Now this isn’t the Cluedo that immediately springs to mind – the board game involving Mrs White in the Library with the Lead Piping. This is a far more devious game.
In this Cluedo, everybody writes down an object which can be found somewhere in the villa or nearby – a weapon – and also a location, again in the villa or nearby. Then we all draw slips of paper out of various hats – the name of someone else here, a weapon and a location. Over the week’s holiday it is our mission to murder that person in that location using that weapon.
Now, luckily, I won’t actually have to club someone over the head with a bottle of sun lotion under the sun umbrella until they die. To kill somebody, one has to get them to take hold of the object, in the correct location. So, I might need to make a certain person eat spaghetti in the shower, or take a nail file into the swimming pool, or carry a book into the rosemary bush … Then I just need to shout ‘Die die die’, and I will have succeeded in my mission. I would then take on their assassination task and continue until there is only one survivor.
At first glance this might have no more literary resonance than an overambitious murder mystery novel. The scene is set – a group of friends in luxurious isolation in Tuscany – but rather than one sinister murder, there are a spate of them, and several different perpetrators.

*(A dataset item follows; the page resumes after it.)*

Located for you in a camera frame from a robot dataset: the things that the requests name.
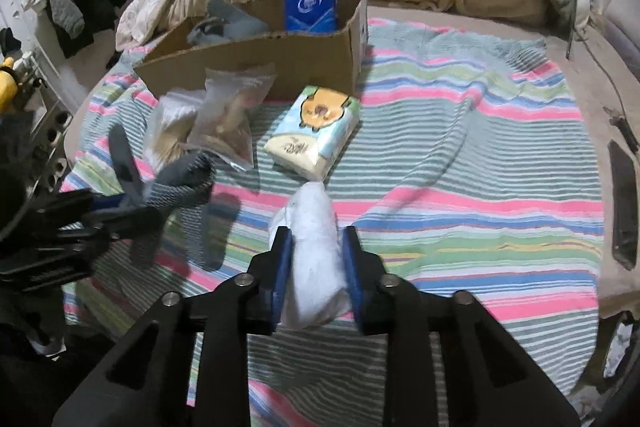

There are, indeed, several red herrings – essential to any murder mystery worth its salt. Whenever anyone asks anyone else to pass them anything, eyebrows are raised, breath is held – is it really ok to pick up the blueberry jam or will that moment of holding it, while seated at the breakfast table, be the death of you? The seemingly innocent, ‘Let’s go for a wander into town,’ becomes thick with the insinuation of being lured into the correct location, especially if you set off carrying an incongruous object – ‘would you mind carrying this onion for me?’ Twitchy paranoia is quick to take hold.
So yes, it is a little bit like reading an Agatha Christie. A murder is going to take place and one’s eyes are peeled for clues, so much so that it is easy to be taken in by red herrings, to treat every slightly suspicious circumstance as a serious threat. The air is filled with expectation – when’s it going to happen, who’s going to die first, who’s going to be the most canny killer?
But it’s also a bit like writing a story.
You see, you have picked up three pieces of paper, which provide the very rudiments of plot. And somehow, you have to engineer everything to make that situation a likely one. A narrative must be constructed to plausibly conclude with that person in that place holding that object.
It has to be a convincing narrative. If you were to just suddenly ask someone to carry a bowl of spaghetti into the shower they’d never do it. They’d be too suspicious. So, over the next few days, you need to weave the background – the back story. Perhaps you might place a bet with the victim that food tastes completely different depending on where it’s eaten. Or, you might try to get them to eat pizza in the pool first – as a decoy – so that spaghetti in the shower seems like a natural successor.
It needs to be convincing and it needs to be subtle. The victim can’t know what you’re planning on doing to them, just as, when writing, whatever’s going to happen can’t be too obvious. And all the better if something intriguing happens along the way. I suppose, even if you failed to get them to eat spaghetti in the shower, it would be quite a jolly Bildungsroman to seem them eat pizza in the pool, tiramisu on the roof of the car and garlic bread while doing a handstand.
So we’re all here, idling around a swimming pool, spinning our own fictions. One person is suggesting to everyone that it would be a good idea to go into town, and to take a Frisbee along. Another person is suggesting a walk in the hills, with a pot of coffee. And someone else is trying to get a certain person to go and see what’s poking out from behind the rose bush.
I suppose the only problem is that everyone is weaving their own story and so, of course, they get tangled together. Everyone has a different main character, a different objective, conflicting narrative arcs. It is getting rather knotted and messy.
What we need is some kind of omniscient narrator to create a masterly web of intrigue, drawing out particular threads at different times, knotting strands together to make mini climaxes, letting something hang free when our attention should be elsewhere.
Instead, the week will be spent with everyone trying to engineer very peculiar situations indeed. And everyone doing it at once. Brits abroad … I wonder what the neighbouring Italians will think.